**Assignment:**
Each record below has to be printed verbatim.

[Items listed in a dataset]
Segment Open
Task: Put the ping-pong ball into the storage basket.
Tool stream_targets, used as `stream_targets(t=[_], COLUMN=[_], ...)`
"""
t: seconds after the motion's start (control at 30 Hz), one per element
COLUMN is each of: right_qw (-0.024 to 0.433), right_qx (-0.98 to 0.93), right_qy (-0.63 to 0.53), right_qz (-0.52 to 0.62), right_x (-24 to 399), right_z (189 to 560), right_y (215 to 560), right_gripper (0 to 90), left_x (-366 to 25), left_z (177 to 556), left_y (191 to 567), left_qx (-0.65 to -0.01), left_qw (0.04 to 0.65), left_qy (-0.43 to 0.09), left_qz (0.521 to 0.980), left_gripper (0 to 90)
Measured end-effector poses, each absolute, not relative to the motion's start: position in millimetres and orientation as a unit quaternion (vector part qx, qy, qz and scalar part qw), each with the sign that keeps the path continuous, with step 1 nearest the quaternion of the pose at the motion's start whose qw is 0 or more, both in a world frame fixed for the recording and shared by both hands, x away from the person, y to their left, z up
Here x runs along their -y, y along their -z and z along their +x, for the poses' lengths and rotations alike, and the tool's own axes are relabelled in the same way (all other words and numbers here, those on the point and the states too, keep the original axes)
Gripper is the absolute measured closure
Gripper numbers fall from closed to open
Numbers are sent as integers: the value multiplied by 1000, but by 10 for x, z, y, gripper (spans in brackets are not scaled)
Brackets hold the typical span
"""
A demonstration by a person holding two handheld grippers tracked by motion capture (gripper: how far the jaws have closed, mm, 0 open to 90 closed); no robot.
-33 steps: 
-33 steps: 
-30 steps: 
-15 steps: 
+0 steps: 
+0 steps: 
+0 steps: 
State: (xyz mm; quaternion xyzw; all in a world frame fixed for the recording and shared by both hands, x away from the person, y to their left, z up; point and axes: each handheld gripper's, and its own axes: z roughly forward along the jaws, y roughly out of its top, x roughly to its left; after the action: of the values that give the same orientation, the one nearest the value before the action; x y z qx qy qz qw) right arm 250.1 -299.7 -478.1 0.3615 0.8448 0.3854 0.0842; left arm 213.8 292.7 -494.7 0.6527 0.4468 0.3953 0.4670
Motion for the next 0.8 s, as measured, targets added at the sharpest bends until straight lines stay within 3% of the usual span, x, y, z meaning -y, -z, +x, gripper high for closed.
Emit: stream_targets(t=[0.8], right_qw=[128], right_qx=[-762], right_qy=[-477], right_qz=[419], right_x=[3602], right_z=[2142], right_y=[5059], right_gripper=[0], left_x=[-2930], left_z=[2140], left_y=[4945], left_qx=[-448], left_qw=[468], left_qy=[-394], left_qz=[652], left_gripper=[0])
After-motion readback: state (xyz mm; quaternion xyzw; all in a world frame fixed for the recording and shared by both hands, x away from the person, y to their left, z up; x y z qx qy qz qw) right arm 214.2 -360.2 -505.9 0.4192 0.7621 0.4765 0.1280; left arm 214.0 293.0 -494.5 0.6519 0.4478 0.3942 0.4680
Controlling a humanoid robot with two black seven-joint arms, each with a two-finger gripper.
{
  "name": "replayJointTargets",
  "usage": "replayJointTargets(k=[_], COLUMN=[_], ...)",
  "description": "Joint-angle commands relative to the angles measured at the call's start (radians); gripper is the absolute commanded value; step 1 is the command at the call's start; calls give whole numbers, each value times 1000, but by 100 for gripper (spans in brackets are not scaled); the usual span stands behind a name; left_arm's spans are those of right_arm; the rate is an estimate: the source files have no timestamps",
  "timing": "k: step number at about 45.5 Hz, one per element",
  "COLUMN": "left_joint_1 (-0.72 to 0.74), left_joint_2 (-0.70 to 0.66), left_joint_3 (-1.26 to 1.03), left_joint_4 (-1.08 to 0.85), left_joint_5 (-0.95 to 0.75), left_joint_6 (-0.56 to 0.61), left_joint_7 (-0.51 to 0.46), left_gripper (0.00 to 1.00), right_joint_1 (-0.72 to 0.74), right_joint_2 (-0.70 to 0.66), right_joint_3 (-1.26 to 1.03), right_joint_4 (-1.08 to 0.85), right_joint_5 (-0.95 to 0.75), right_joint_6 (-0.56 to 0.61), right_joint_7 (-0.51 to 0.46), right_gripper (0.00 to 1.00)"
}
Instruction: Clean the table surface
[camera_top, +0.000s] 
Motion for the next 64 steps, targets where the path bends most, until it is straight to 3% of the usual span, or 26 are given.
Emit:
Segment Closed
**Exercise result:**
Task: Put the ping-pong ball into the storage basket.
Tool stream_targets, used as `stream_targets(t=[_], COLUMN=[_], ...)`
"""
t: seconds after the motion's start (control at 30 Hz), one per element
COLUMN is each of: right_qw (-0.024 to 0.433), right_qx (-0.98 to 0.93), right_qy (-0.63 to 0.53), right_qz (-0.52 to 0.62), right_x (-24 to 399), right_z (189 to 560), right_y (215 to 560), right_gripper (0 to 90), left_x (-366 to 25), left_z (177 to 556), left_y (191 to 567), left_qx (-0.65 to -0.01), left_qw (0.04 to 0.65), left_qy (-0.43 to 0.09), left_qz (0.521 to 0.980), left_gripper (0 to 90)
Measured end-effector poses, each absolute, not relative to the motion's start: position in millimetres and orientation as a unit quaternion (vector part qx, qy, qz and scalar part qw), each with the sign that keeps the path continuous, with step 1 nearest the quaternion of the pose at the motion's start whose qw is 0 or more, both in a world frame fixed for the recording and shared by both hands, x away from the person, y to their left, z up
Here x runs along their -y, y along their -z and z along their +x, for the poses' lengths and rotations alike, and the tool's own axes are relabelled in the same way (all other words and numbers here, those on the point and the states too, keep the original axes)
Gripper is the absolute measured closure
Gripper numbers fall from closed to open
Numbers are sent as integers: the value multiplied by 1000, but by 10 for x, z, y, gripper (spans in brackets are not scaled)
Brackets hold the typical span
"""
A demonstration by a person holding two handheld grippers tracked by motion capture (gripper: how far the jaws have closed, mm, 0 open to 90 closed); no robot.
-33 steps: 
-33 steps: 
-30 steps: 
-15 steps: 
+0 steps: 
+0 steps: 
+0 steps: 
State: (xyz mm; quaternion xyzw; all in a world frame fixed for the recording and shared by both hands, x away from the person, y to their left, z up; point and axes: each handheld gripper's, and its own axes: z roughly forward along the jaws, y roughly out of its top, x roughly to its left; after the action: of the values that give the same orientation, the one nearest the value before the action; x y z qx qy qz qw) right arm 250.1 -299.7 -478.1 0.3615 0.8448 0.3854 0.0842; left arm 213.8 292.7 -494.7 0.6527 0.4468 0.3953 0.4670
Motion for the next 0.8 s, as measured, targets added at the sharpest bends until straight lines stay within 3% of the usual span, x, y, z meaning -y, -z, +x, gripper high for closed.
Emit: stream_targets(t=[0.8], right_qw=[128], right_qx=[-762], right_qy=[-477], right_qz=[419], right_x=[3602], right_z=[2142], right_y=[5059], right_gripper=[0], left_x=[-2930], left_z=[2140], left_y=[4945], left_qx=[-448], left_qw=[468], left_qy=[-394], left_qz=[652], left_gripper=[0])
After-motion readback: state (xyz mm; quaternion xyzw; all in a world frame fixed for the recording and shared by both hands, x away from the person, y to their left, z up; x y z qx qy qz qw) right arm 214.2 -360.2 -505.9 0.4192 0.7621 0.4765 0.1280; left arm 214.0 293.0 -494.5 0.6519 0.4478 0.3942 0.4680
Controlling a humanoid robot with two black seven-joint arms, each with a two-finger gripper.
{
  "name": "replayJointTargets",
  "usage": "replayJointTargets(k=[_], COLUMN=[_], ...)",
  "description": "Joint-angle commands relative to the angles measured at the call's start (radians); gripper is the absolute commanded value; step 1 is the command at the call's start; calls give whole numbers, each value times 1000, but by 100 for gripper (spans in brackets are not scaled); the usual span stands behind a name; left_arm's spans are those of right_arm; the rate is an estimate: the source files have no timestamps",
  "timing": "k: step number at about 45.5 Hz, one per element",
  "COLUMN": "left_joint_1 (-0.72 to 0.74), left_joint_2 (-0.70 to 0.66), left_joint_3 (-1.26 to 1.03), left_joint_4 (-1.08 to 0.85), left_joint_5 (-0.95 to 0.75), left_joint_6 (-0.56 to 0.61), left_joint_7 (-0.51 to 0.46), left_gripper (0.00 to 1.00), right_joint_1 (-0.72 to 0.74), right_joint_2 (-0.70 to 0.66), right_joint_3 (-1.26 to 1.03), right_joint_4 (-1.08 to 0.85), right_joint_5 (-0.95 to 0.75), right_joint_6 (-0.56 to 0.61), right_joint_7 (-0.51 to 0.46), right_gripper (0.00 to 1.00)"
}
Instruction: Clean the table surface
[camera_top, +0.000s] 
Motion for the next 64 steps, targets where the path bends most, until it is straight to 3% of the usual span, or 26 are given.
Emit:

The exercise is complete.